Please share YOUR tips and insights about forgiveness.

29 April 2011 3 Comments

Full-Spectrum Forgiveness, Part 14: Practicing Forgiveness, Part 1

Full-Spectrum Forgiveness, Part 14: Practicing Forgiveness, Part 1

Forgiveness is totally tied up in our personality structures and belief systems. This post contains potential action-steps from the Forgiveness series. Tips and tools in this text help create conditions that support authentic forgiveness from the inside out. Each person may need a different prescription, so I am including a Holistic selection.

Tips are categorized with respect to the Modes of Forgiveness in Posts 1 and 2. These suggestions areP1040674primarily Inner Work (see related post series). Forgiveness is internal. When we forgive inside, and forgive ourselves, authentic external expression naturally follows.

These behaviors and exercises help us to respect and release our wounds. They begin with practices that help us to avoid setting ourselves up for resentment, and work toward more profound strategies for managing and releasing pain. Part 1 covers Social and Mental skills and tips. Part 2 goes into Emotional and Transcendental.
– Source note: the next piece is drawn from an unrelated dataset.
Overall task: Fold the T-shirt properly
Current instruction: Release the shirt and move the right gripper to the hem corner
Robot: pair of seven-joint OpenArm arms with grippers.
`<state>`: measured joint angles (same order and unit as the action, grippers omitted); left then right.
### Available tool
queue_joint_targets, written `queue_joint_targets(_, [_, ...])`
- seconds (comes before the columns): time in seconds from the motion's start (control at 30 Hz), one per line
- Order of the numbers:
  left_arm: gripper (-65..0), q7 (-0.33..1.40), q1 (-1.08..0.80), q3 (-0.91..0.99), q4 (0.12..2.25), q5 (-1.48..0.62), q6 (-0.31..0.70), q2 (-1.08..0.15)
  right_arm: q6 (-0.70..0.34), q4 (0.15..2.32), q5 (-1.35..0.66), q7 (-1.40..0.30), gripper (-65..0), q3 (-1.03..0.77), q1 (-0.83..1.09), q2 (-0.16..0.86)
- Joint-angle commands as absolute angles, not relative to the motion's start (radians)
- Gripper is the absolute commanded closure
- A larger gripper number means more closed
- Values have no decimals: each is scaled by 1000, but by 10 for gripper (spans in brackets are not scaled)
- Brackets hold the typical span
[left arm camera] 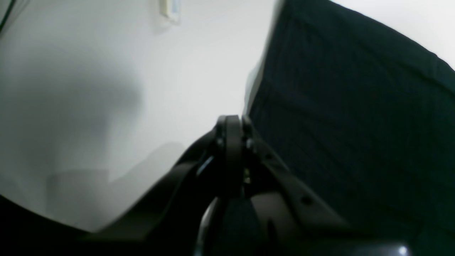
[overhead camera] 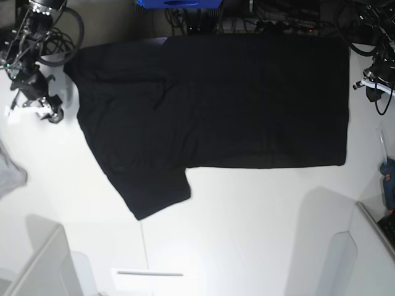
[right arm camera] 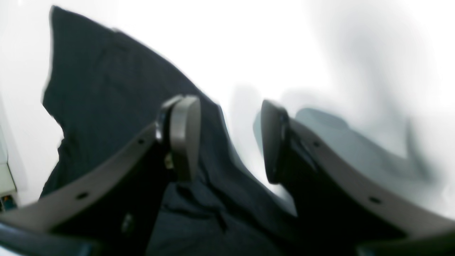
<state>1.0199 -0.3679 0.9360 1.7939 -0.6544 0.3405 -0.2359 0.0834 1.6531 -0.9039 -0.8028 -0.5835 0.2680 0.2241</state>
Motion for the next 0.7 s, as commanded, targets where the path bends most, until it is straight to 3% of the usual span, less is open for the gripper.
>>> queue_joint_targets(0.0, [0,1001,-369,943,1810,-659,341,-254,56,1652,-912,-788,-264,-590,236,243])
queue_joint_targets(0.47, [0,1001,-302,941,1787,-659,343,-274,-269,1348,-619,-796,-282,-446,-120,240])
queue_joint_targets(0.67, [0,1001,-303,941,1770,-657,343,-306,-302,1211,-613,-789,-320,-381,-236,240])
If you have been through horrific experiences of loss and abuse you may need additional support. Practice forgiving yourself in all the ways you are able until you can take on challenging incidents involving others, or life itself. The frustrated rage of torment can make us push away the energy and possibility of forgiveness. Whenever you can, stay open to even small experiences of relief and release. No matter where you start to eat the elephant, you will make progress.

Social Level

  • Change “What’s wrong?” to “What do you need right now?”
  • Place more value on what you think of yourself than on how others perceive you.
  • Acknowledge and communicate your needs–without making others responsible for them.
  • Acknowledge other people’s needs–without assuming inappropriate responsibility for them.
  • Take careful note of people’s capacities before making yourself vulnerable. Expect a learning curve, and possible inconsistency under different circumstances.
  • Set boundaries with compassion for yourself.
  • Make yourself vulnerable and open where compassion is abundant. Talk about your wounds only with people who can relate, understand, and make a caring response.
  • Notice when and why you begin to blame or become defensive. What is going on inside? Seek to use clear boundaries instead of defense.
  • Notice when you feel like you need pretense. What do you need from yourself at that moment, in order to be authentic?
  • Resolve disagreements whenever possible–and attempt to even when you’re not sure you can. Life goes by quickly. People can die before you forgive them. Forgive whether or not you care to spend time with someone again. You can release them in peace.

“Never let the sun go down on an argument.”

Mental Level

  • Remember that lack of forgiveness binds you to the people who hurt you. Consider exactly what it costs you to maintain a grudge. Free yourself.
  • Learn from your mistakes—especially if they hurt. Let the lesson be about insight and understanding, not a way to be hard on yourself but a way to move forward with grace.
  • View pain as a form of guidance. What needs does the pain speak for?
  • Find the gifts in your wounds–authentically.
  • Think, visualize, imagine, intend, and wish for authentic forgiveness (but do not fake it).
  • Notice claims you make against yourself and assess what kind of personal development would allow you to release them.
  • Read my Post series on Betrayal.
  • Notice your internal talk. Never talk to yourself in ways you wouldn’t dream of addressing someone you care about. If you speak harshly to yourself, invite a compassionate voice to come forward. Do this every single time, if you can. The nasty voice is not “you,” but only a part of you. You need not to take its comments to heart. Talk back to that voice, balancing its harsh assumptions with loving truth.
  • Put yourself in the place of others and seek to understand the circumstances and conditions that formed their fractures.

Which of these tips stands out for YOU?
What can you do to help yourself to remember to practice it when you need it the most?